It’s been a while since KEMCO released a retro styled RPG onto an unsuspecting market, in fact I think these past few weeks has seen the longest KEMCO dry patch I can remember. However, to make up for this lack of RPG goodness, Monochrome Order has arrived onto Xbox One. Want to come with me to a world of swords and magic, of judgments and their repercussions?

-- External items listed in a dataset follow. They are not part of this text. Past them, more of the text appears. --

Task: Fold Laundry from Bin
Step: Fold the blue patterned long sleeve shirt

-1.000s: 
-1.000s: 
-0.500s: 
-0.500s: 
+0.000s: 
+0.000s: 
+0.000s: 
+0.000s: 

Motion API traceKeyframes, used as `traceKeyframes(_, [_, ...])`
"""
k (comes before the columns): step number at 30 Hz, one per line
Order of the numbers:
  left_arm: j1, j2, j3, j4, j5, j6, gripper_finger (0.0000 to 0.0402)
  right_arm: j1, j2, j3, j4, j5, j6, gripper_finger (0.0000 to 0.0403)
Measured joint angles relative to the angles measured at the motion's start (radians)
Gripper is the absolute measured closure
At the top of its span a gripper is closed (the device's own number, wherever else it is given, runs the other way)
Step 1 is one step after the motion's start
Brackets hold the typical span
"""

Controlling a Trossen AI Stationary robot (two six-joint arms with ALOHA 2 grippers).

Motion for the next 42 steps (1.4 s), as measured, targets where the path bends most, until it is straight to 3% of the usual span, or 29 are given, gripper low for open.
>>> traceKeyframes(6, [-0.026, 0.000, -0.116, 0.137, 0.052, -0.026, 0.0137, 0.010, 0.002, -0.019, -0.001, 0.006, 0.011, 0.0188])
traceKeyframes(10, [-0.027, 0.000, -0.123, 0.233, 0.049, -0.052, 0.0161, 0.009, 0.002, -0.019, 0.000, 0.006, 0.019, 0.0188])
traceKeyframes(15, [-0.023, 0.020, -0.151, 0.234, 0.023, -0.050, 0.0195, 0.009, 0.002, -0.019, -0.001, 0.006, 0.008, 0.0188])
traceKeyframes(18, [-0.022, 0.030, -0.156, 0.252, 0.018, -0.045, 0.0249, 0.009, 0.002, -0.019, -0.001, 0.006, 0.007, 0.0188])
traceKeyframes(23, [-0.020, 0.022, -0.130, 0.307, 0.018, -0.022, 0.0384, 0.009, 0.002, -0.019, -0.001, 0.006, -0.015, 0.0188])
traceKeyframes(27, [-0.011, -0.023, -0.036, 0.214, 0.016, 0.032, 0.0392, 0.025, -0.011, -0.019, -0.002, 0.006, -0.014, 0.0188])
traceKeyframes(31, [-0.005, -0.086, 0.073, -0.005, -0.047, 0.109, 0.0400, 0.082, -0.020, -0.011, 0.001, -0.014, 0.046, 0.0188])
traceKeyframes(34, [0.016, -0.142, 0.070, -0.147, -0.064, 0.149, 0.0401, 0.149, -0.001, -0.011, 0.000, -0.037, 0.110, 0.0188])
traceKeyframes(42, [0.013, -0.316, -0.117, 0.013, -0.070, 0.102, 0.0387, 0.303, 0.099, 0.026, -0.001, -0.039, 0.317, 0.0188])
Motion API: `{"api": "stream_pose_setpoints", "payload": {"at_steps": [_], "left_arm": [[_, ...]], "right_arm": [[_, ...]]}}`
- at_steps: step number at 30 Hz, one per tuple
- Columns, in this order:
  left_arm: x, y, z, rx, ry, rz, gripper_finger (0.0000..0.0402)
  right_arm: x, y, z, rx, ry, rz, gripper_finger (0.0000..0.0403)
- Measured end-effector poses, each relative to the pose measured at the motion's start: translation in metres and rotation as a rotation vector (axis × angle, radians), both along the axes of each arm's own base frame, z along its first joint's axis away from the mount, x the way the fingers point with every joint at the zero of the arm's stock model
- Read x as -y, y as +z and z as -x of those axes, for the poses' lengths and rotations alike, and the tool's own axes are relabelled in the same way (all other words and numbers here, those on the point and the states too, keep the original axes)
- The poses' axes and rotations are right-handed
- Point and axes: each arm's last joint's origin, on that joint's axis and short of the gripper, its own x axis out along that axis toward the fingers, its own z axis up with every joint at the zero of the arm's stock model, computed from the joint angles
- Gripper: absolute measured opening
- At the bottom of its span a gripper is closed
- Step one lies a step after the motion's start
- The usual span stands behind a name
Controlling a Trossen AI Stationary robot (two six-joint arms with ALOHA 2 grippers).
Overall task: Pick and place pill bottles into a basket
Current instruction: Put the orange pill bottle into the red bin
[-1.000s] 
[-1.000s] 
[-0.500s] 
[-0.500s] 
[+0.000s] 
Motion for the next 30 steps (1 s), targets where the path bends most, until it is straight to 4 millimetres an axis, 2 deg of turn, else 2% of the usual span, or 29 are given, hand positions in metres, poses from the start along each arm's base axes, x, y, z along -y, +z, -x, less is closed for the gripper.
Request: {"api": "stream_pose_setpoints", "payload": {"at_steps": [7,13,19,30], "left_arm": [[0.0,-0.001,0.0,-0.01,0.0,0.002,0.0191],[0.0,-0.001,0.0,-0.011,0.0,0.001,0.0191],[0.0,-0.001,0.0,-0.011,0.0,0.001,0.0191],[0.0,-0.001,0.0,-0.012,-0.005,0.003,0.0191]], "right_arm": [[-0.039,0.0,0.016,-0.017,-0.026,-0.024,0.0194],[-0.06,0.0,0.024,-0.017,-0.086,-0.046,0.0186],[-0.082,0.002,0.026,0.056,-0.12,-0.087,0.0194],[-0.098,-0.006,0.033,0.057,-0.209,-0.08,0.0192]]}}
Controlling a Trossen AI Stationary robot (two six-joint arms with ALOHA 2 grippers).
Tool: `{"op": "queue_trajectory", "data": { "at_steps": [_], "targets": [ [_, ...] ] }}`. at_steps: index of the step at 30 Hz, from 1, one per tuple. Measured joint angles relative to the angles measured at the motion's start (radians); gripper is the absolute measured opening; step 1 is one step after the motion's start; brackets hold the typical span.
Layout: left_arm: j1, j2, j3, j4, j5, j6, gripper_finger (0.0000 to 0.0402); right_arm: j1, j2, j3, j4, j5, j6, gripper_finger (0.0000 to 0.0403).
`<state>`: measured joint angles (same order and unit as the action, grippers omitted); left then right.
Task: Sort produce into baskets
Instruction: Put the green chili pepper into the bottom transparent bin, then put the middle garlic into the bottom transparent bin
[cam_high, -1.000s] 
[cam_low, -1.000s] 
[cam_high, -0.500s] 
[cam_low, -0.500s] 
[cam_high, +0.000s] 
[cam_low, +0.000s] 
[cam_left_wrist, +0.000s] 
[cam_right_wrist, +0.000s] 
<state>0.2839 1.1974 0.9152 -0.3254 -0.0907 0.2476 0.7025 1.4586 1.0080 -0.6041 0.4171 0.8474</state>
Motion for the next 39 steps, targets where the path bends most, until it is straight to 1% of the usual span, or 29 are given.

Monochrome Order is presented in almost the same way as the rest of the KEMCO games that have been released, with retro styled sprites wandering about the landscape, getting into scrapes and attempting to save the world. This one sees you playing things out as an Arbiter, working for an organisation known as Libra. This organisation has an artefact – the Order Stone – which can detect where Divine Enemies are going to be reborn, and also all manner of other things. As an Arbiter, we are issued with a pendant that is linked to the Order Stone, so we can be kept abreast of the goings on in the world. As a newly fledged Arbiter, we are assigned to a kingdom that is in pretty poor shape, after a Divine Enemy was released during a war 70 years ago. So, having been given our posting, off we pop to try and sort things out.
Arbiters are wielders of a magic known as Judgment; something that allows us to make decisions and affect the world around us, whether that be for good or bad. Normal Judgments affect three parameters in the game: Fame, which is basically how the public perceive us, Peace, which affects how safe the people feel, and finally Economy; affecting items that you buy in shops and so on. There is a definite balancing act to be struck in Monochrome Order, as making decisions that help the Economy can have a negative effect on your Fame, for instance.
The Peace rating also affects how many bandits you will meet when travelling around the world map, with the slight positive being that every gang you wipe out raises overall Peace by one point. The Judgments that you are called to make are actually a fun diversion from the main storyline, as each one requires you to speak to the petitioner and then investigate their story, before finally deciding one way or another. The outcome of these can go deeper than just some points, as the results of a Judgment can lead to new companions being recruited, or potentially missed, depending on what you choose to do. I’m not going to go any deeper into this, but take my word for it, you need to think carefully before judging anything in Monochrome Order!
Every now and then you’ll be called on to make a Judgment that will affect the whole world, and just to make sure you’re aware, a tone will play and sparkles will surround you. As far as I can make out, these important Judgments, and the way you go with them, is what affects the final ending you get. As an interesting aside, clearing Monochrome Order allows you start it again, letting you choose different options to see how the game plays out. Again, the differences can be quite stark, so some experimentation is recommended, if only because each time you clear the game another more dangerous foe is released into the world, which you will then have the chance to defeat.
Gameplay wise, Monochrome Order is very much business as usual, with you being required to visit dungeons full of random battles, grinding to make yourself strong enough to take down the enemies found later in the game. It’s here where I start to have issues, as the progression is very slow. Luckily, having paid for the base game, you do then have the opportunity to send even more money KEMCO’s way by purchasing extra “Talismans” from the “Special Shop”. Ranging from £1.69 to £4.19 in price, these allow you to tweak aspects to make Monochrome Order easier. These include being able to control the rate of monster encounters, all the way through to an item that restores HP and SP at the end of battle, culminating in one that gives you 3 x EXP for each battle. Given how much the gaming public love a microtransaction, this seems a remarkably insensitive move, and with no option to obtain these items in game, you are basically paying to win in the most cynical way.
Aside from the horrid microtransactions though and other negatives centre on the usual KEMCO control issues which raise their heads; it’s hard to walk in a diagonal direction, and it’s sometimes tricky to get through narrow doors and around corners without getting hung up. However, these moments seem to be par for the course.
In conclusion and Monochrome Order on Xbox One makes a decent fist of being an interesting RPG, but then shoots itself in the foot by making it harder to play unless you buy extra things. I can’t get behind this business model, and the good work that the Judgment system does is fully reversed by the inclusion of the cynical microtransactions. Sadly, with this in mind, it’s not a KEMCO experience I can recommend.